The standings are going to change every day. It probably will not do well to obsess with how they change every night. But it is still something to keep tracking.

Tuesday will be another big day with the Milwaukee Bucks hosting the Boston Celtics at Fiserv Forum, the Philadelphia 76ers hosting the Detroit Pistons, the Indiana Pacers visiting the Toronto Raptors, the Miami Heat visiting the Atlanta Hawks and the Chicago Bulls hosting the New York Knicks for the second time in three games.

Wednesday will see the Orlando Magic take the Milwaukee Bucks in a difficult back-to-back, the Cleveland Cavaliers host the Memphis Grizzlies and the Miami Heat host the Dallas Mavericks. At least on paper, the Magic could clinch the Southeast Division with a win Tuesday and a Heat loss against the streaking Mavericks on Wednesday.

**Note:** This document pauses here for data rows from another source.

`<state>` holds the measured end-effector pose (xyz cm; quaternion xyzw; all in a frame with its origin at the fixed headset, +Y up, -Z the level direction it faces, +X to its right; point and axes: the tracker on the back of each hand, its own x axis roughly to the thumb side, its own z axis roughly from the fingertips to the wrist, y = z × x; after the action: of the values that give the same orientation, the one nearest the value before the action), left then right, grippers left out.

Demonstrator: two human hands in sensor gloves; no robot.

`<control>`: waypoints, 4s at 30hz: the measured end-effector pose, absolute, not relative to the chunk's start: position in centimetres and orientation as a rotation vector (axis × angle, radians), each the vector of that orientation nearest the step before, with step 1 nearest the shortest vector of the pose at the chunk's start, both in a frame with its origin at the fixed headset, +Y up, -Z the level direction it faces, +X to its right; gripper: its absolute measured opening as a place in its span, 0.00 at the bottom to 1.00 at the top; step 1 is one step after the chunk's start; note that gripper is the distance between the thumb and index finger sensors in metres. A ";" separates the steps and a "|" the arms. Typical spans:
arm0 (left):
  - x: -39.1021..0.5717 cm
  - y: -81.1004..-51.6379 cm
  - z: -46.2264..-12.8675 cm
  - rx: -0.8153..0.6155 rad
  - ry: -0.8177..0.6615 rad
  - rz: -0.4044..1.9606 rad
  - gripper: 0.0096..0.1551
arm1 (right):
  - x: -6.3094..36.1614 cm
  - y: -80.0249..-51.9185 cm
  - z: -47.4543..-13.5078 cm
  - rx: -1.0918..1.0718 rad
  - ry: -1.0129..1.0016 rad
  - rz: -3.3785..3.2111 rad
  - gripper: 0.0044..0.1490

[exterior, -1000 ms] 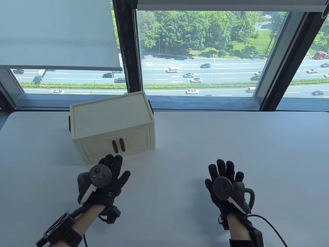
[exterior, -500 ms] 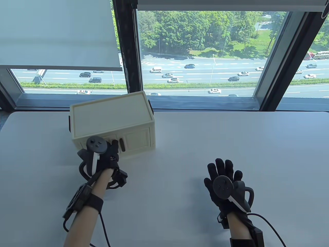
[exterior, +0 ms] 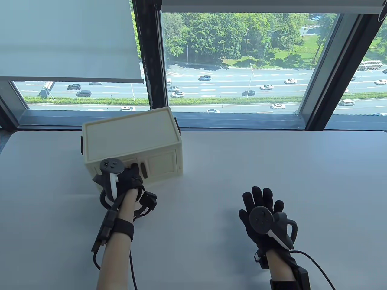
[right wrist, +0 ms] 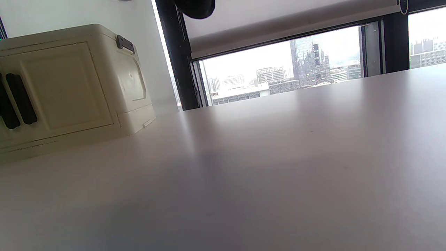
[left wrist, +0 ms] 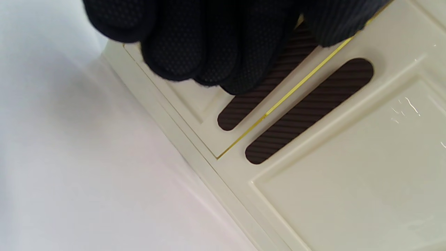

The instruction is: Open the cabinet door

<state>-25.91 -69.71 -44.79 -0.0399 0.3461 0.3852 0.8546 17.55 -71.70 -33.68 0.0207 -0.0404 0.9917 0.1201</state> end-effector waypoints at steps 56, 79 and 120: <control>-33.3 -68.8 -31.3 -0.052 0.361 0.559 0.33 | 18.3 -71.5 -32.9 0.010 -0.118 2.837 0.40; -31.3 -69.9 -28.8 -0.201 0.196 0.472 0.53 | 10.0 -71.6 -34.5 0.141 -0.067 2.893 0.47; -30.6 -69.6 -28.2 -0.266 0.170 0.481 0.53 | -9.0 -70.3 -48.5 -0.293 0.377 2.123 0.35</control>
<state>-30.59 -69.65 -28.16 -0.1312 0.0841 0.2370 0.9589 -8.98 -70.33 -48.49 -0.1194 0.1535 0.8640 0.4644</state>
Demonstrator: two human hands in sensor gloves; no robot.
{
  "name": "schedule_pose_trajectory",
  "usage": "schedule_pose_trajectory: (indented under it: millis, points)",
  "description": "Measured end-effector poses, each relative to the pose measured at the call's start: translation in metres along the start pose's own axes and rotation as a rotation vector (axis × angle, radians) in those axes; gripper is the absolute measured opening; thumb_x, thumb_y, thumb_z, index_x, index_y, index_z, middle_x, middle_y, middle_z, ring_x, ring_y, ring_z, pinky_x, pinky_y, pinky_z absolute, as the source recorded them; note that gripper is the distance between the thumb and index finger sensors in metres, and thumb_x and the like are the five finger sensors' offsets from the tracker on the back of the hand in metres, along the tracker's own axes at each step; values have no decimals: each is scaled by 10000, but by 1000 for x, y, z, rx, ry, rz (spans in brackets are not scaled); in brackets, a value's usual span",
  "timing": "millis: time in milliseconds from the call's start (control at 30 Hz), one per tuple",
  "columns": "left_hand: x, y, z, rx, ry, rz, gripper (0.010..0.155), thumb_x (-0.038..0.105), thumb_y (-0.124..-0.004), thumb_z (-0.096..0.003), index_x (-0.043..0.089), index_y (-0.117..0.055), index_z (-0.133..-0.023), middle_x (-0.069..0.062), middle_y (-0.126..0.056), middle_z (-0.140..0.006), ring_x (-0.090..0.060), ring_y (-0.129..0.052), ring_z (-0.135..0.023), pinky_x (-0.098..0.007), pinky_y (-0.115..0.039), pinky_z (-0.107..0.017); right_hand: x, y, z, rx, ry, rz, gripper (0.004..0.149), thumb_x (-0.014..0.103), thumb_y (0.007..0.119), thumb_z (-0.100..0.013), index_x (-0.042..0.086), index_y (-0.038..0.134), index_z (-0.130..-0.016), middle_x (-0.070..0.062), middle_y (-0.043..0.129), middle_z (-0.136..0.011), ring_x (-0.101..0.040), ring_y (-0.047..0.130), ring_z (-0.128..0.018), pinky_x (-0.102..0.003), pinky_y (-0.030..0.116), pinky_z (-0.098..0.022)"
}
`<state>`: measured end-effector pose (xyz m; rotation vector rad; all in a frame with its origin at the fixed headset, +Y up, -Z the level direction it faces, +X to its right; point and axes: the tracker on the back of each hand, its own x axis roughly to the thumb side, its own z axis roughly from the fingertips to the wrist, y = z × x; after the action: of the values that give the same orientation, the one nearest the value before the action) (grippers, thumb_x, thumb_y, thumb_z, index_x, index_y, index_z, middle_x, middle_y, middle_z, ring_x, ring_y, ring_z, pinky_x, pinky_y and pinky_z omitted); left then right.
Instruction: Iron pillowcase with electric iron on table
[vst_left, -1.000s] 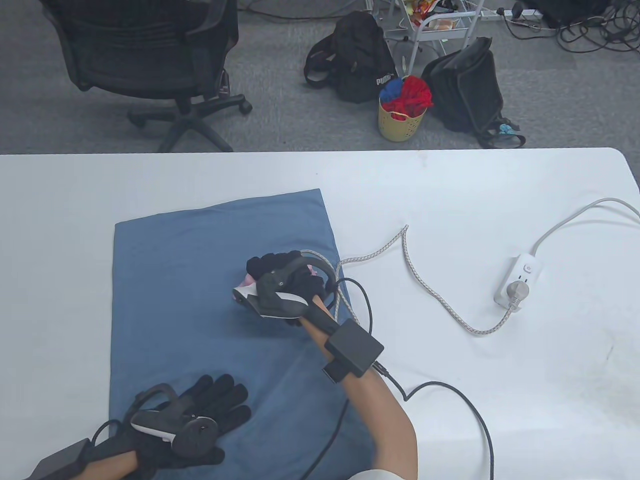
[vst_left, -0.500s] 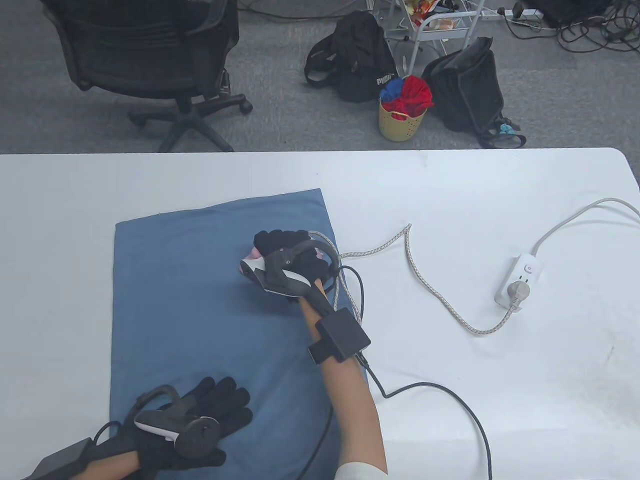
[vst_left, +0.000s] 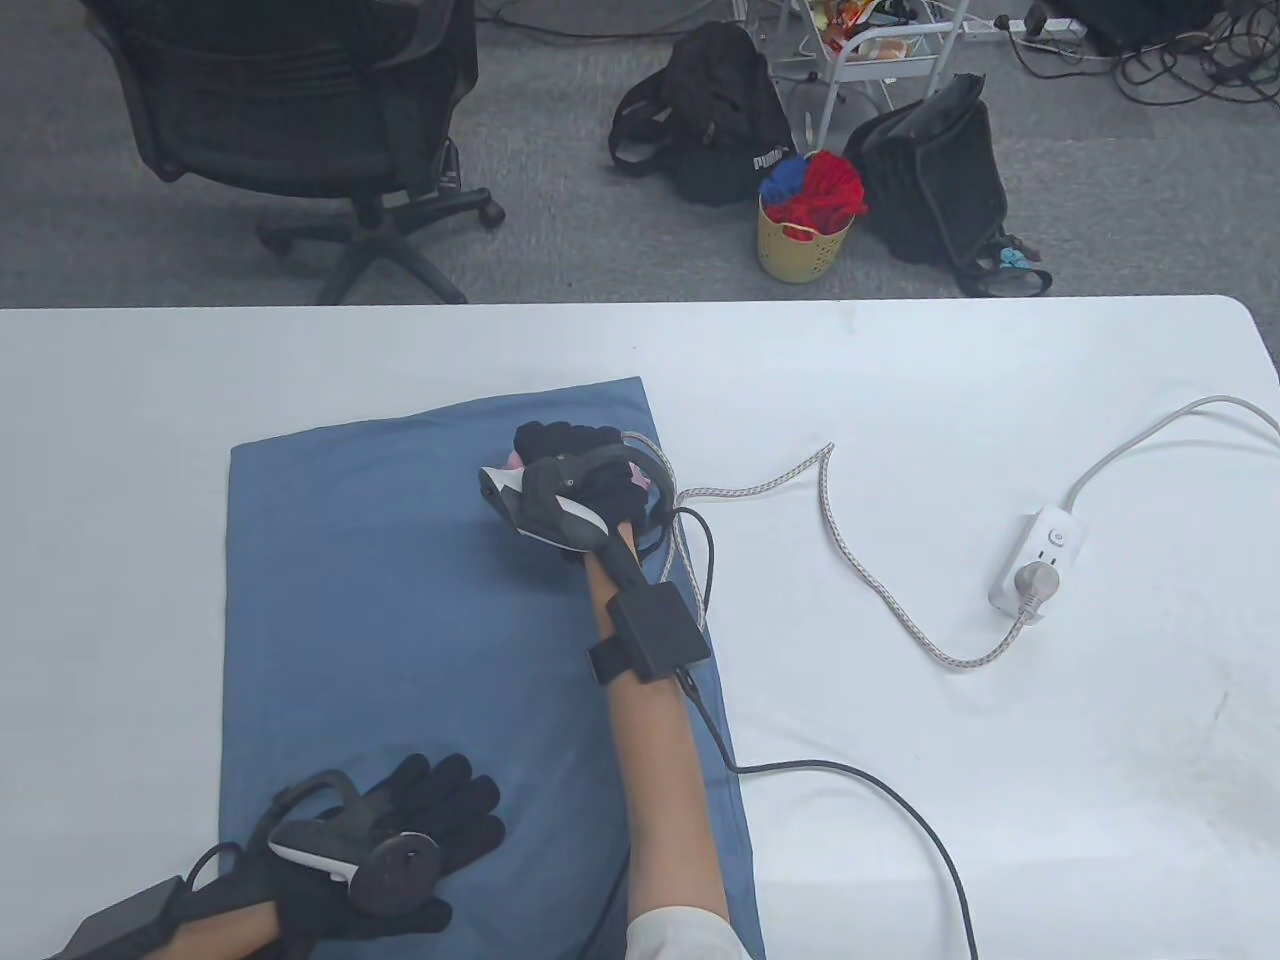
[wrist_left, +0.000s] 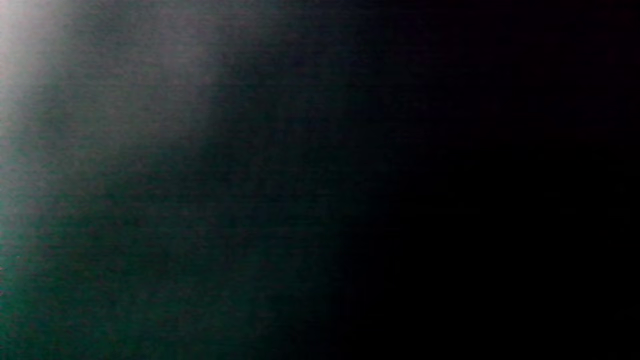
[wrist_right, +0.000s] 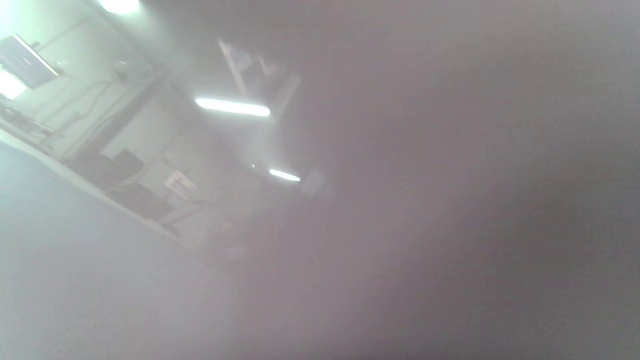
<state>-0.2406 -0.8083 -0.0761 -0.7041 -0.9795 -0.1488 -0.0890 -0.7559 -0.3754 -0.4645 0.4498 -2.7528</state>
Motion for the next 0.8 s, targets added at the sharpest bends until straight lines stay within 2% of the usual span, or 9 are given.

Thursday has the New York Knicks visiting the Boston Celtics.

Friday sees the face-off between the Orlando Magic and Philadelphia 76ers at Wells Fargo Center, the Indiana Pacers face the Cleveland Cavaliers in Cleveland in a critical matchup for playoff positioning, the New York Knicks host the Brooklyn Nets, the Miami Heat open its first of two games at home against the Toronto Raptors and the Milwaukee Bucks visit the Oklahoma City Thunder.

The final day of the season sees the Orlando Magic host the Milwaukee Bucks, the Cleveland Cavaliers host the Charlotte Hornets, the Indiana Pacers host the Atlanta Hawks, the Miami Heat host the Toronto Raptors, the New York Knicks host the Chicago Bulls (for their third matchup in the last week and a half of the season) and the Philadelphia 76ers host the Brooklyn Nets.

Just digesting all of that, the Magic and the Bucks face the toughest road home and not just because the two teams face each other twice. But there are decisive games along the way like the Pacers-Cavs game on Friday or the Heat-Mavericks game Wednesday.

The standings are going to change dramatically. The only thing the Magic can do is face their own schedule and just find a way to keep winning. Ultimately if they want to win homecourt advantage, they have to win.

"For us to finish this one out the right way before we hit the road in front of our home fans, you can't say enough about their energy and their excitement in this building," Mosley said after Sunday's win. "It fuels us. It helped us start the game out the right way and that's a big portion of it."

That should be a goal for the team -- whether that is finishing second, staying in third or moving down to fourth. Orlando has been excellent at the Kia Center.

The Magic are 28-11 at the Kia Center -- and just 18-21 away from Kia Center (including the Mexico City game). Orlando has a +7.4 net rating in home games, the fifth-best in the league. Playing in front of home fans as much as possible should be a priority and goal for this team.

That is the carrot out there on the road tirp for the Magic. That is the carrot for these final four games.

Orlando will not be able to control what the teams around it in the standings do -- well, it kind of does with two games against the Bucks and one agianst 76ers directly in its control. But the Magic can finish the season strongly.

And if they do that, they will survive this wild final week and set themselves up well for the Playoffs.